Erdoğan'ın konuşmasından satırbaşları:
Maalesef bizler ülkemizde senelerce haber yerine özellikle de dezenformasyonla ağır bir propanganda programıyla hep karşı karşıya kaldık. Bilhassa medya dünyasının köşe başlarında bulunanlar, ellerindeki bütün gücü milletin sesini duyurmak için demokrasinin gelişmesi için değil, özellikle de kendi ideallerini yansıtabilmek, bunu özellikle ısrarla devam ettirebilmek amacıyla kullandılar. Medya, halk adına kamuoyu oluşturan bir kuvvet olmaktan ziyade kendisini siyasetin, yargının, yasamanın, yürütmenin özellikle yerine koyan bir konumda olmuştur
"DARBE DÖNEMİNDE MEDYA KÖTÜ İMTİHAN VERDİ"
Darbe döneminde Türk medyası kötü bir imtihan verdi. Bugün medyamızın daha demokrat olduğu gerçektir. Özgürlüklerin de bir sınırı vardır. Ben de sınırsız bir özgürlüğe sahip olduğumu söyleyemem.
"MEDYA DÜNYASI HUKUKA BAĞLI OLMAK ZORUNDA"
İktidarlarımız döneminde diğer alanlarda olduğu gibi medya sektöründe de farklı seslerin, farklı görüşlerin dillendirilmesine özellikle imkan sağlamaya gayret ettik.
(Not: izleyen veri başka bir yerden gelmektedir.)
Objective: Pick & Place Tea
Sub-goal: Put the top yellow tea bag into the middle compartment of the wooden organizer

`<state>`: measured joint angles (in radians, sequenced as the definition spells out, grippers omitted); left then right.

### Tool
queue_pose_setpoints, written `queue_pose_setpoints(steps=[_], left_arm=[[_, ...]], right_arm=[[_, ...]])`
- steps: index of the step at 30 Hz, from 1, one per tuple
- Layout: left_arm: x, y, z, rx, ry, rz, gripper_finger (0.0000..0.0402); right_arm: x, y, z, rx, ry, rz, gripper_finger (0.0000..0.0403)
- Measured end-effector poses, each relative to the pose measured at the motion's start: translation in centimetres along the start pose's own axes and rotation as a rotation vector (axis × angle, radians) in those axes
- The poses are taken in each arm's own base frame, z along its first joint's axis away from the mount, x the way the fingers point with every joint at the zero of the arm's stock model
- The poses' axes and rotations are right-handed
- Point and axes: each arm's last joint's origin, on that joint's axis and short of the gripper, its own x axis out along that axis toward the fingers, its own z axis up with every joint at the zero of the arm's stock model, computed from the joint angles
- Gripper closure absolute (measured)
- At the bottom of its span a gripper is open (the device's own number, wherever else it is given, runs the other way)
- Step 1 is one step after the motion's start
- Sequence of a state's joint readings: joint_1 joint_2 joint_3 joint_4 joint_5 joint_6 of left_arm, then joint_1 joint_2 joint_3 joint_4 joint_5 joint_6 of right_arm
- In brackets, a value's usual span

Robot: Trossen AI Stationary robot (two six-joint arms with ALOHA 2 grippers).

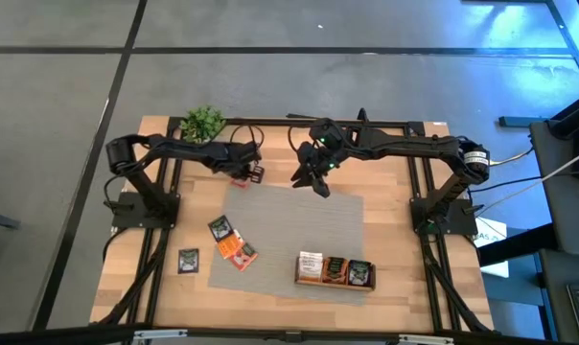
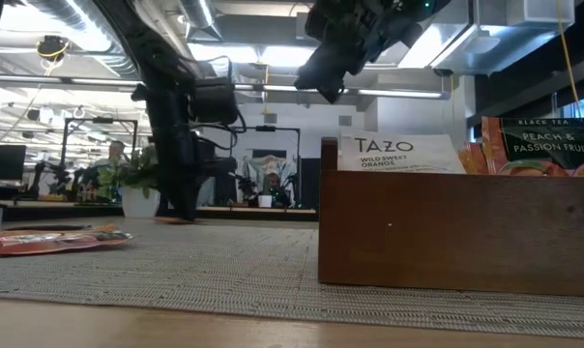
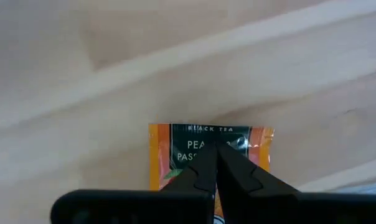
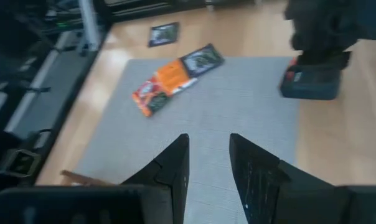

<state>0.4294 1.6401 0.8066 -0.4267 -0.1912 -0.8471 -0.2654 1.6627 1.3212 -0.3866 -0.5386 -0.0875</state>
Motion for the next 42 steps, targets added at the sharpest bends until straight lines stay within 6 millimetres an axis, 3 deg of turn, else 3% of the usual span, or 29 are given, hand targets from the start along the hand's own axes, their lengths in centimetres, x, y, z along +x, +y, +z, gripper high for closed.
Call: queue_pose_setpoints(steps=[9,13,20,33,37,42], left_arm=[[2.7,-1.7,1.2,0.224,-0.062,-0.132,0.0399],[2.8,-2.6,1.9,0.290,-0.077,-0.158,0.0399],[1.8,-3.6,2.8,0.385,-0.094,-0.187,0.0398],[-3.7,-3.1,3.4,0.471,-0.129,-0.284,0.0391],[-5.1,-2.7,3.4,0.461,-0.138,-0.291,0.0361],[-5.2,-2.8,2.9,0.457,-0.110,-0.289,0.0292]], right_arm=[[1.2,-1.2,-1.4,0.082,0.056,-0.103,0.0286],[2.4,-2.1,-2.5,0.151,0.097,-0.108,0.0286],[3.0,-3.9,-3.3,0.281,0.100,-0.146,0.0286],[1.9,-5.3,-2.7,0.341,0.022,-0.226,0.0285],[1.9,-5.5,-2.1,0.348,-0.048,-0.173,0.0284],[2.8,-6.1,-1.8,0.366,-0.105,-0.162,0.0254]])
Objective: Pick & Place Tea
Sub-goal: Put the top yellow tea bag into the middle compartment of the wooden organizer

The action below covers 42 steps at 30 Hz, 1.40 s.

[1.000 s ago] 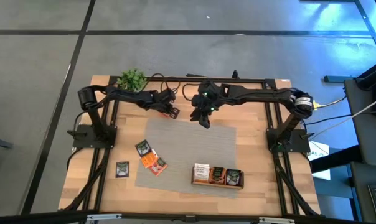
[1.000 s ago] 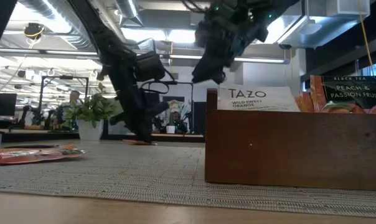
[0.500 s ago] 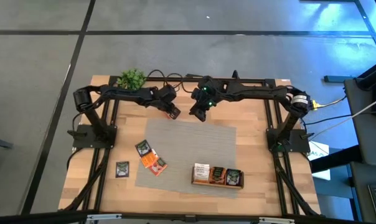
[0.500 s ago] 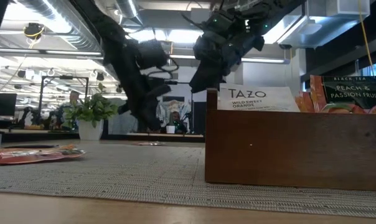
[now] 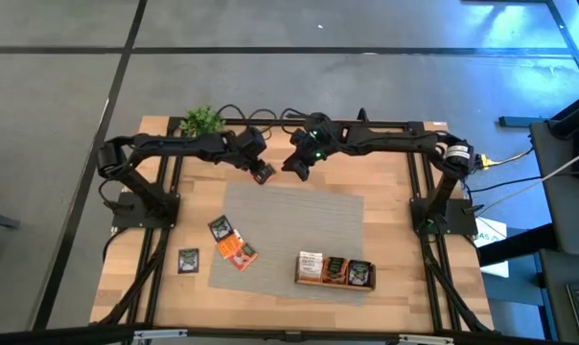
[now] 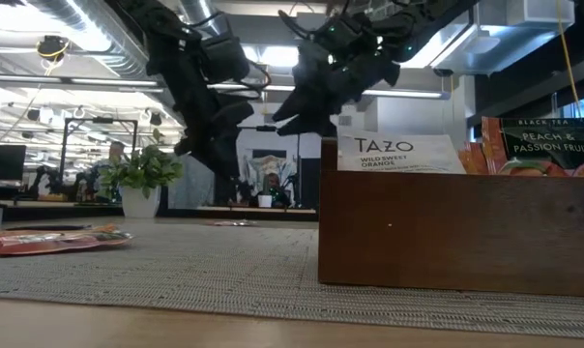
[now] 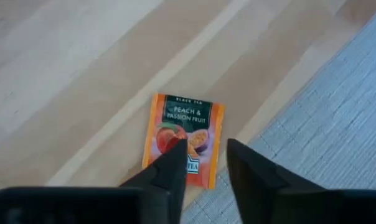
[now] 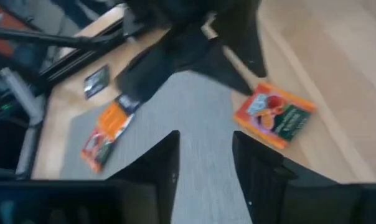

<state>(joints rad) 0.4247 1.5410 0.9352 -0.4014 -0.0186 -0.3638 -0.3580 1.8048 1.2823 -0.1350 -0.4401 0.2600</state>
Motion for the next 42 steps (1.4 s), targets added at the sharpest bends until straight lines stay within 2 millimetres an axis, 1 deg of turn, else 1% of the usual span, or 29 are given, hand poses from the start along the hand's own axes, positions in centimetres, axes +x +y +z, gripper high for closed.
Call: queue_pose_setpoints(steps=[2,5,8,10,14,17,22,26,31,34,38,42], left_arm=[[0.2,-0.3,-0.2,-0.022,0.006,0.011,0.0271],[0.2,-0.5,-0.4,-0.050,0.015,0.014,0.0251],[0.2,-0.6,-0.8,-0.042,0.039,0.051,0.0243],[0.3,-0.5,-1.1,-0.057,0.038,0.054,0.0245],[1.1,0.1,-2.4,-0.081,0.085,0.076,0.0267],[1.7,0.3,-3.0,-0.092,0.067,0.077,0.0290],[2.5,0.4,-3.4,-0.094,-0.027,0.042,0.0328],[3.0,0.7,-4.3,-0.060,-0.012,0.049,0.0351],[3.6,0.9,-4.6,-0.006,-0.006,0.080,0.0366],[4.7,0.7,-4.4,-0.002,-0.030,0.058,0.0374],[6.1,0.7,-4.6,0.013,-0.010,0.057,0.0385],[6.4,0.5,-4.9,0.093,0.013,0.041,0.0398]], right_arm=[[0.7,-0.5,-0.2,0.027,-0.012,-0.047,0.0235],[1.7,-1.5,-0.8,0.141,-0.012,-0.155,0.0210],[2.6,-2.3,-1.5,0.171,-0.002,-0.230,0.0194],[3.4,-2.8,-1.9,0.187,0.011,-0.224,0.0188],[4.8,-3.3,-2.7,0.255,0.047,-0.139,0.0186],[5.4,-3.7,-3.3,0.278,0.069,-0.137,0.0186],[5.6,-3.6,-3.4,0.301,0.066,-0.137,0.0186],[5.7,-3.6,-3.3,0.324,0.055,-0.132,0.0186],[5.7,-3.6,-3.2,0.339,0.045,-0.131,0.0186],[5.7,-3.6,-3.1,0.343,0.039,-0.128,0.0186],[5.7,-3.6,-3.1,0.373,0.031,-0.125,0.0186],[5.7,-3.6,-3.1,0.422,0.032,-0.130,0.0186]])
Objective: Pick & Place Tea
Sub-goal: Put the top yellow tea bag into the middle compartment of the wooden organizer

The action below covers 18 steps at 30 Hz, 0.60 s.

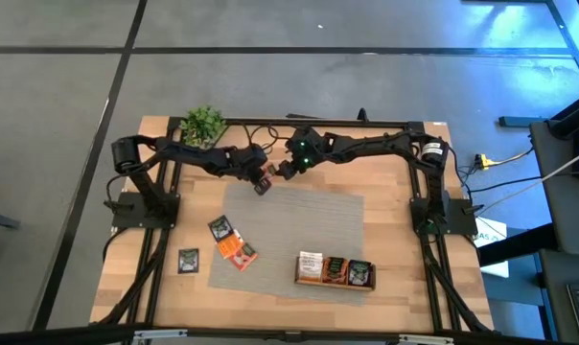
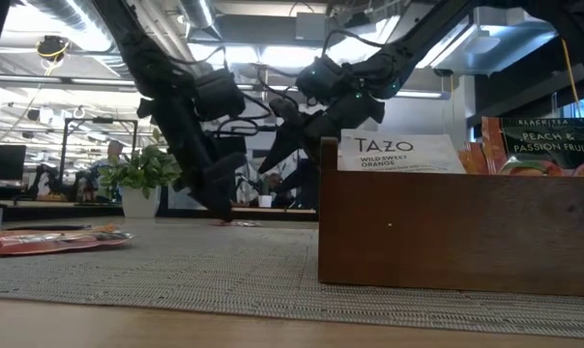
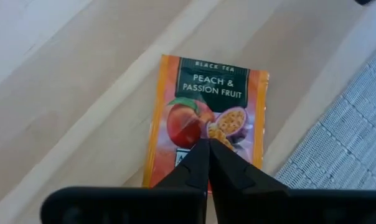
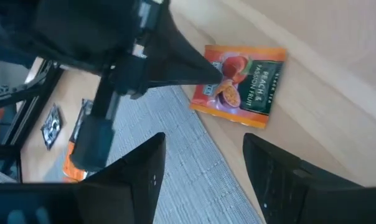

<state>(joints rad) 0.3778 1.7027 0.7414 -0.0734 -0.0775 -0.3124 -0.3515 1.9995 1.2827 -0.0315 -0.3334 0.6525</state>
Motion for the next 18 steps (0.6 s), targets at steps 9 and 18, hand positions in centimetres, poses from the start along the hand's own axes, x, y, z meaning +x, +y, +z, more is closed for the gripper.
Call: queue_pose_setpoints(steps=[9,18], left_arm=[[0.0,-1.4,-0.3,0.178,-0.003,-0.076,0.0399],[0.0,-1.8,0.0,0.184,-0.051,-0.097,0.0398]], right_arm=[[0.5,-0.9,-0.8,0.075,0.024,-0.113,0.0189],[3.0,-2.5,-1.7,0.156,0.066,-0.079,0.0214]])
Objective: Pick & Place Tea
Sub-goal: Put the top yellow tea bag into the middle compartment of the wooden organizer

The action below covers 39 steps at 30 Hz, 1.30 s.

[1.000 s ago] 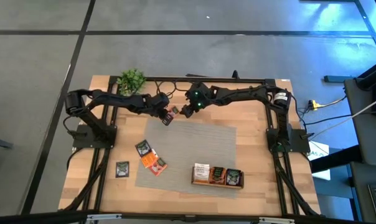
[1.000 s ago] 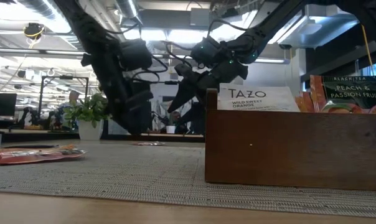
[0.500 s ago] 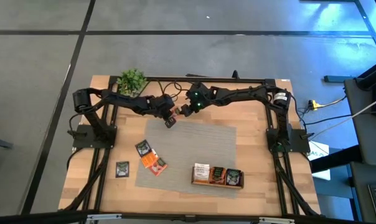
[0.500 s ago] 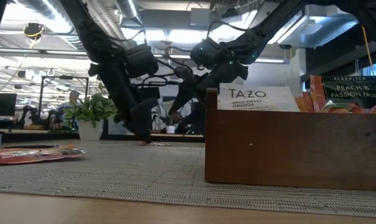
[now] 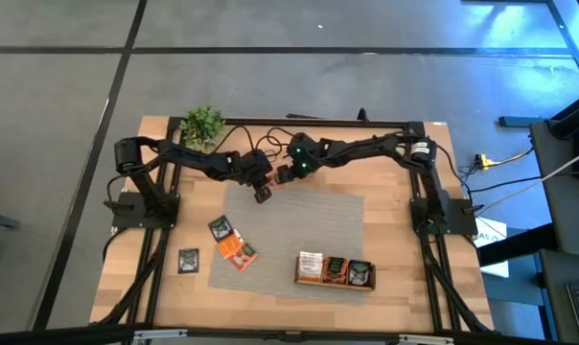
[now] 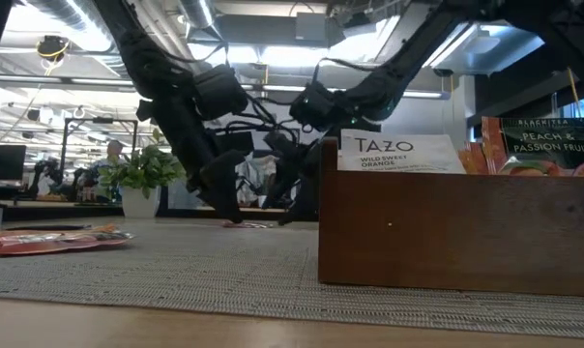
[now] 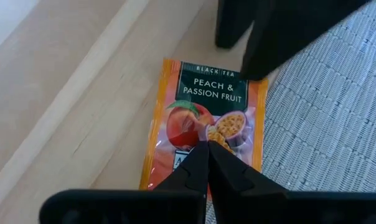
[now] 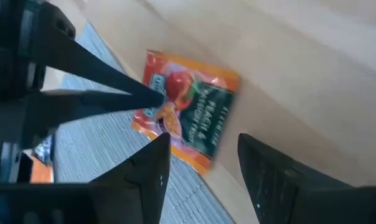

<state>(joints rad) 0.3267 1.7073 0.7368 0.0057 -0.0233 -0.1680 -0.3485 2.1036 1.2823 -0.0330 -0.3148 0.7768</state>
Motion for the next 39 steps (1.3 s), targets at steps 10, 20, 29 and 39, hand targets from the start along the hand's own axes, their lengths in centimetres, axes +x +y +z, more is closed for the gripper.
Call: queue_pose_setpoints(steps=[10,20,29,39], left_arm=[[0.0,0.0,0.1,0.033,-0.019,0.001,0.0398],[0.0,0.0,0.2,0.036,-0.019,0.003,0.0397],[0.0,0.0,0.2,0.033,-0.020,0.005,0.0397],[0.0,0.0,0.2,0.033,-0.021,0.007,0.0397]], right_arm=[[1.8,-0.2,-0.8,0.014,0.023,0.021,0.0222],[1.8,-0.5,-1.1,0.081,0.094,0.041,0.0224],[1.9,-0.8,-1.2,0.048,0.077,0.006,0.0305],[1.8,-1.2,-0.9,-0.010,0.065,-0.009,0.0396]])
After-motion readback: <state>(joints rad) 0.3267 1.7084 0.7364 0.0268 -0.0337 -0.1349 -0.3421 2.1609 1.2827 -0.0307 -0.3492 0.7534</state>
Ayrıcalıklarını kaybedenler bundan rahatsız olsalar da bugün medyamızın daha renkli, daha demokratik daha çoğulcu olduğunu bir muhakkaktır, bir gerçektir. Demokraside ulaştığımız seviye itibarıyla ülkemizde artık hiç kimse milli iradeyi yok sayamaz. Kendini milletin ve seçtiklerinin üstünde göremez. Türkiye'de anayasa ve yasalar herkes için bağlayıcıdır. Nasıl siyasetçiler hukuk içinde hareket etmek zorundaysa şüphesiz ki gazetecilerin, medya dünyası mensuplarını aynı şekilde hukuka bağlı kalmak zorunda olduğu bir Türkiye'de yaşıyoruz.
"GAZETECİLİKLE BAĞDAŞMAZ"
FETÖ'cülerin servis ettiği çarpıtmalarla ülkemizin geleceğini hedef almak gazetecilikle bağdaşmaz. Haber peşinde koşmakla ihanete aracılık etmek tamamen farklı şeylerdir. Manşetini, kalemini, gazete sayfalarını terör örgütünün emrine verenlere, eline silah alıp dağa çıkan arasında temelde bana göre hiçbir fark yoktur.
"GERÇEKÇİ OLALIM"
Terör örgütü mensuplarıyla iş birliği içinde hukuku çiğnemenin, milli güvenliği tehdit eden eylemlere girişmenin elbette bir müeyyidesi olacaktır. Dünyanın hiç bir ülkesinde devlet sırlarını yasa dışı yollarla, tahrif ederek, eğip bükerek sözüm ona haberleştirmek gazetecilik faaliyetiolarak görülemez, gerçekçi olalım.
CHP'NİN YÜRÜŞÜ
Kendi istedikleri kararlar çıkmayınca yargı kurumuna saldıranlar en büyük zararı bu ülkeye veriyorlar. Unutmayın adalet yollarda değil adliye binalarında aranır. Rahmetli Demirel'in ifade ettiği gibi yollar yüümekle aşınmaz ve bunu aşındıramayacaklar. Varsa bir haksızlık müracaat edeceğin yer bellidir. Siyasette söyleyecek sözü olanın bunu ifade edeceği yer de yol kenarları değil Meclis kürsüsüdür. Gelisin Meclis'te bunları ifade edersin. Mahkeme kararına itirazında usulleri bellidir. Bunun dışında bir hareket tarzının ne ülkeye ne milletene de adaletin tecellisine bir katkısı olmayacaktır. Zira biz ülkemizi güçlü kılmak istiyorsak, biz bu ülkeyi birlik beraberlik içerisinde muasır medeniyetler seviyesinin üstüne çıkarmak istiyorsak o zmaan ülkeyi karıştırmanın hiçbir anlam yoktur.
"TEM'İ E-5'İ İŞGAL EDERSENİZ O ZAMAN DURUM 15 TEMMUZ'A DÖNER"
Sizin gibi 15 Temmuz'da da bunu yapanlar oldu sizin onlardan ne farkınız var. Onların elinde F16'ları vardı topları tüfekleri vardı sizler de şuanda yollarda yürüyüşleri yapıyorsunuz akşam da karavanda istirahat ediyorsunuz. Olay bu ama sizler eğer kalkıpta TEM'i veya E-5'i biz işgal ederiz diyecek olursanız o zaman durum 15 Temmuz'a dönüşür ki ona da müsade etmek gibi bir lüksümüz asla yoktur.